### Task prompt
Examine each line of the data. Copy those that contain the string "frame".
** Dataset content follows **
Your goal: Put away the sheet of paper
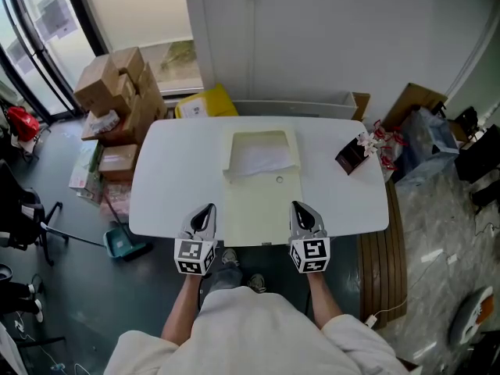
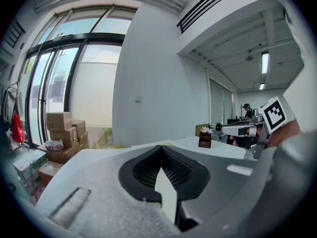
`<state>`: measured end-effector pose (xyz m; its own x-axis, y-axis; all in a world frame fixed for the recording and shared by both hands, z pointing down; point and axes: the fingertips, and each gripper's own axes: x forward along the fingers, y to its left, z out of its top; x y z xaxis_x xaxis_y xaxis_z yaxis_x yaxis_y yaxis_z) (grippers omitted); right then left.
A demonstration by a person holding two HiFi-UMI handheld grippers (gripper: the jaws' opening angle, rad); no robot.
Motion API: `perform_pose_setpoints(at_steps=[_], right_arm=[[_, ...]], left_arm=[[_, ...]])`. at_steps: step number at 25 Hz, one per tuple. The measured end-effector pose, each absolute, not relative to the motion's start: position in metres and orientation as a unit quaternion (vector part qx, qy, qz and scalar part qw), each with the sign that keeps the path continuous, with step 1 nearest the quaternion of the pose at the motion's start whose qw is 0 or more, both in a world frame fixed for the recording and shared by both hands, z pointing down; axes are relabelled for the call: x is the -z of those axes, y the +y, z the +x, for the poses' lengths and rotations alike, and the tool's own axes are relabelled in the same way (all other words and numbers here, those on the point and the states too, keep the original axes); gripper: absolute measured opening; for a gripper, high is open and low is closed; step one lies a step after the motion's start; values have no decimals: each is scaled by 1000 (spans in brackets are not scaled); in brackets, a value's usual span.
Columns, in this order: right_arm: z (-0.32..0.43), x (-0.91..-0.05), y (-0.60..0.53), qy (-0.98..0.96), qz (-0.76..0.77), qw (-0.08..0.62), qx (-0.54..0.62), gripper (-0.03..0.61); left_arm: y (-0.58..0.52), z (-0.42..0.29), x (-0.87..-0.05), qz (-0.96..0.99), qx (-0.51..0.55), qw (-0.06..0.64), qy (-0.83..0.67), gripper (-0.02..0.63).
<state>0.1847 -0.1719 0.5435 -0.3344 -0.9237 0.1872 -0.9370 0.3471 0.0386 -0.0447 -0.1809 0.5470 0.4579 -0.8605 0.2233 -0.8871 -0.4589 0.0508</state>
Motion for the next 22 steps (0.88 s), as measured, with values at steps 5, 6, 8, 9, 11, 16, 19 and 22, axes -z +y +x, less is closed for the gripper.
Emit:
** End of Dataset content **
### Answer
`<state>`: measured end-effector pose (xyz m; its own x-axis, y-axis; all in a world frame fixed for the recording and shared by both hands, z pointing down; point and axes: the fingertips, and each gripper's own axes: x forward along the fingers, y to its left, z out of its top; x y z xaxis_x xaxis_y xaxis_z yaxis_x yaxis_y yaxis_z) (grippers omitted); right then left.
Motion API: `perform_pose_setpoints(at_steps=[_], right_arm=[[_, ...]], left_arm=[[_, ...]])`. at_steps: step number at 25 Hz, one per tuple. The measured end-effector pose, each absolute, not relative to the motion's start: position in metres and orientation as a unit quaternion (vector part qx, qy, qz and scalar part qw), each with the sign that keeps the path continuous, with step 1 nearest the quaternion of the pose at the motion's start whose qw is 0 or more, both in a world frame fixed for the recording and shared by both hands, z pointing down; axes are relabelled for the call: x is the -z of those axes, y the +y, z the +x, for the poses' lengths and rotations alike, and the tool's own axes are relabelled in the same way (all other words and numbers here, those on the point and the states too, keep the original axes); gripper: absolute measured opening; for a gripper, high is open and low is closed; step one lies a step after the motion's start; values have no decimals: each is scaled by 1000 (spans in brackets are not scaled); in brackets, a value's usual span.

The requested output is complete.